Food manufacturer safeguards environment, future with green energy

A global manufacturer and exporter of specialty food and industrial starches is today reaping the benefits of innovative investment decisions taken back in the days when oil was six times cheaper than now – and green energy and clean water were pioneering concepts.

National Starch and Chemical (NSC) - which is now part of the 10,000-employee Corn Products International Group -  decided before it commenced production at its Kalasin cassava processing plant in 1994 to equip it with the most advanced waste water recycling and green energy technology available.

"Today we meet two-thirds of our energy needs for our boilers and drying from biogas," Banjerd Tawinkarn, safety, health and environmental (SHE) manager at NSC said.

Tawinkarn has seen crude oil prices surge from under $15 a barrel back when the plant opened to peaks over $100 now, making fossil fuels such as bunker oil vastly more expensive.

In addition to producing 19,000 m3 a day of 65 per cent methane biogas – saving the equivalent of 12,000 kg a day of fossil fuel oil – the waste water treatment plant supplied by Global Water Engineering produces high purity recyclable water for use in production processes and for irrigation of  nearly 500,000 sq m of eucalypt plantation established to enhance the plant's environmental credentials. The GWE technologies involved are represented in Australasia by CST Wastewater Solutions.

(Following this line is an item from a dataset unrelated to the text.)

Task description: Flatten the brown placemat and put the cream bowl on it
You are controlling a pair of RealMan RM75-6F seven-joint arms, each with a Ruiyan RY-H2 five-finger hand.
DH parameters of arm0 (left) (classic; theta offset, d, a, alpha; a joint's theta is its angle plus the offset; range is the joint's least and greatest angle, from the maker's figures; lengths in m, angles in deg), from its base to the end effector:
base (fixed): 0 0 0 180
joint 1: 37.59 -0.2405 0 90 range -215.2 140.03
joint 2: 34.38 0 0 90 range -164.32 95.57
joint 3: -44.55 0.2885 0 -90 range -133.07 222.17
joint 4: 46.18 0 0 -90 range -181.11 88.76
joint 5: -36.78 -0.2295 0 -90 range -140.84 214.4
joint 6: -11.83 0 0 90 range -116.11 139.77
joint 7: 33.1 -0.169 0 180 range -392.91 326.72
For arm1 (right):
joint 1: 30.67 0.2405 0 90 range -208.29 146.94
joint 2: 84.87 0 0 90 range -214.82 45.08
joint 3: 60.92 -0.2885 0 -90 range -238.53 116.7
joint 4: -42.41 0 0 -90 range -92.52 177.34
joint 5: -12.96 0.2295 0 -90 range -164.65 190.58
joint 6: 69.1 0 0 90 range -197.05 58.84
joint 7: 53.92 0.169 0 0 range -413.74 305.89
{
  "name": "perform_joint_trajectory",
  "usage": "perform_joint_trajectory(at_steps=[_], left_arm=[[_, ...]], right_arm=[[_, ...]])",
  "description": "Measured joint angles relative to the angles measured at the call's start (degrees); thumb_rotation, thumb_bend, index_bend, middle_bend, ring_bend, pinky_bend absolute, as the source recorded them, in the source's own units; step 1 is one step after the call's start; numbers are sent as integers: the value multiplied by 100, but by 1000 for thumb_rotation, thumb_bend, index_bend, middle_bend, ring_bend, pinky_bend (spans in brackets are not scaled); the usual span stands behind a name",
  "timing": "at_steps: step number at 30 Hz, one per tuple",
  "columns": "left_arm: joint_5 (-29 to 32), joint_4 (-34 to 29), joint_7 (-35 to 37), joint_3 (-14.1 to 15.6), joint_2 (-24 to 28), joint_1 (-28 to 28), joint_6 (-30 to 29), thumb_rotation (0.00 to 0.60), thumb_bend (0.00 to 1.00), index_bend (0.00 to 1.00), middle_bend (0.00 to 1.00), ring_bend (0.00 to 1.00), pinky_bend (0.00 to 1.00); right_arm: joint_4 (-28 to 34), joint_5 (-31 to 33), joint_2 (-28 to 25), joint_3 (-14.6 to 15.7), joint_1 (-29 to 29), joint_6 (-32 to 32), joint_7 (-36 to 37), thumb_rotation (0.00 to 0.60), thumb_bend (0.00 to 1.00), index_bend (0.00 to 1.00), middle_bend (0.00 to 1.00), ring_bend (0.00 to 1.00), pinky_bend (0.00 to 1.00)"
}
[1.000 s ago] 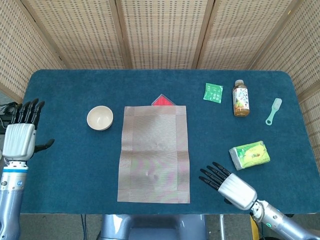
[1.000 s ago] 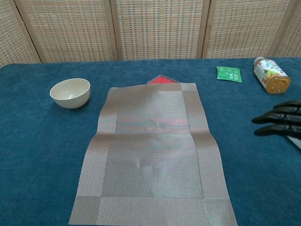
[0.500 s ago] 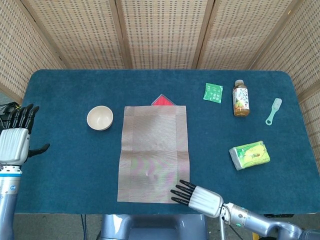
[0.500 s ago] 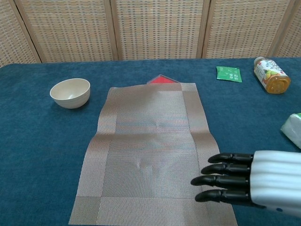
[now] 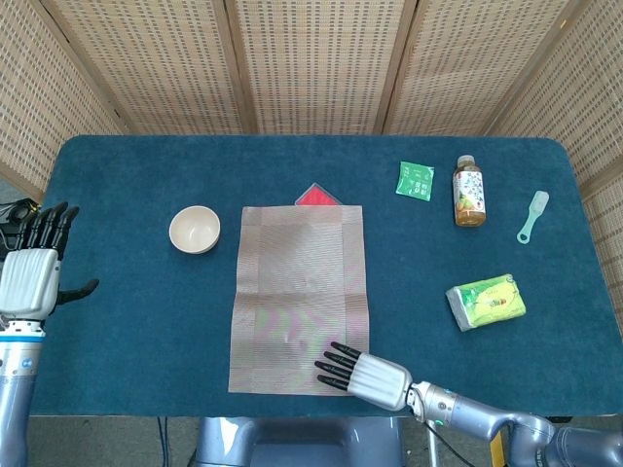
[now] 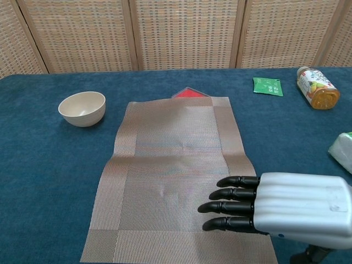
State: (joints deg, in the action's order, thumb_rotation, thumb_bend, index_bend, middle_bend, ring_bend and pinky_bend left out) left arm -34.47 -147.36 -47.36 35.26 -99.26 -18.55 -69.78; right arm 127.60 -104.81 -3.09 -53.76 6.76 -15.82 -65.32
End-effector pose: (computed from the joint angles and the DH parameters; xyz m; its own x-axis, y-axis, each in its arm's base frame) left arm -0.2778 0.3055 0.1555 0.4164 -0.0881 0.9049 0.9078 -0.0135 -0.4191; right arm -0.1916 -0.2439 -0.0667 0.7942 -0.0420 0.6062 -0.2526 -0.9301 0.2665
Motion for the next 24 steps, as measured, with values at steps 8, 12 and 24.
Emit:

"We are proud of the plant, which is efficient and easy to operate. 

"Seventeen years ago, nobody cared much about biogas, but we did it for the environment. Our water quality, too, is high because of the technology we installed."

The Kalasin plant, which typically processes 200 tons of cassava a day, uses GWE's aerobic and anaerobic waste water and green energy technologies to treat up to 4000 m3  a day of wastewater with 48,000 kg/d COD (Chemical Oxygen Demand (COD) pollution level).

The process involves pre-existing pre-settling tanks and equalisation lagoon, pH adjustment with lime, lime mixing tanks, grit trap, pumping station, ANUBIX- B UASB type methane reactor of 4,800 m3 capacity, biogas flare and burner, aeration basin of 4,200 m3 with jet aeration system and final clarifier.

Influent containing 15,000 mg/l COD is processed to produce anaerobic and aerobic effluent levels of 1400/150mg/l COD respectively – equivalent to removal of 90-99 per cent of pollutants.

GWE CEO Jean Pierre Ombregt says such performance is excellent by current world standards, well ahead of its contemporaries, and a credit to the foresight of National Starch management and staff whose thinking was years ahead of their time.

"The huge additional benefit is that their green energy initiative has helped to future-proof their operations against the oil price shocks that will inevitably come," Ombregt said.

"We have already seen, in recent history, how devastating these can be. And it is certain that,  when some of the current economic and political clouds move away, we will see oil and fossil fuels on a relentless march upwards."

Ombregt's company has completed more than 300 water and waste water projects in more than 60 countries including Asia, Africa, North and South America, Australia, China, Europe (including Eastern Europe) and Russia.  

GWE has successfully built and commissioned more than 75 biogas utilisation systems for clients worldwide.  National Starch was one of the early ones, and remains as an outstanding success.

GWE systems are designed to be either owner-operated, or they can be built, owned and operated on a company's behalf, with GWE staff globally providing ongoing support and performance optimisation - including the addition of new technology such as the company's GWE's RAPTOR treatment system for solid organic residues.

RAPTOR technology – Rapid Transformation of Organic Residues – is a powerful liquid-state anaerobic digestion process that consists of enhanced pre-treatment followed by multi-step biological fermentation to optimise conversion of almost any organic residue or energy crop into biogas, valuable electricity or heat.

"One of the beauties of technologies such as the installation at National Starch and at other food and beverage companies is that they are designed to be easy to operate, easy to service and easy to enhance," Ombregt said.

Banjerd Tawinkarn says that National Starch has adapted its installation to progressively reduce the overall amount of oil it requires.

For the first 10 years of operation, oil was mixed with biogas. The amount was progressively reduced as the company moved toward 100 per cent gas. The gas is now supplemented with LPG for drying processes, giving a cleaner environmental footprint.

Of the treated water produced, about 20 per cent is returned to production process (boilers) and the remaining 80 per cent to irrigation of the Eucalyptus plantation.

The overall outcome of National Starch's use of waste water technology, says Jean Pierre Ombregt, is a company that not only benefits the environment, but which also benefits its own bottom line.

"Once technology like this is installed, it very quickly pays for itself. Payback cycles become even shorter as oil prices rise and shorter still as governments factor carbon costs into their policies and pass on the price - or benefit - to industry.

"For industry these days, it really makes sense to be an educated environmentalist."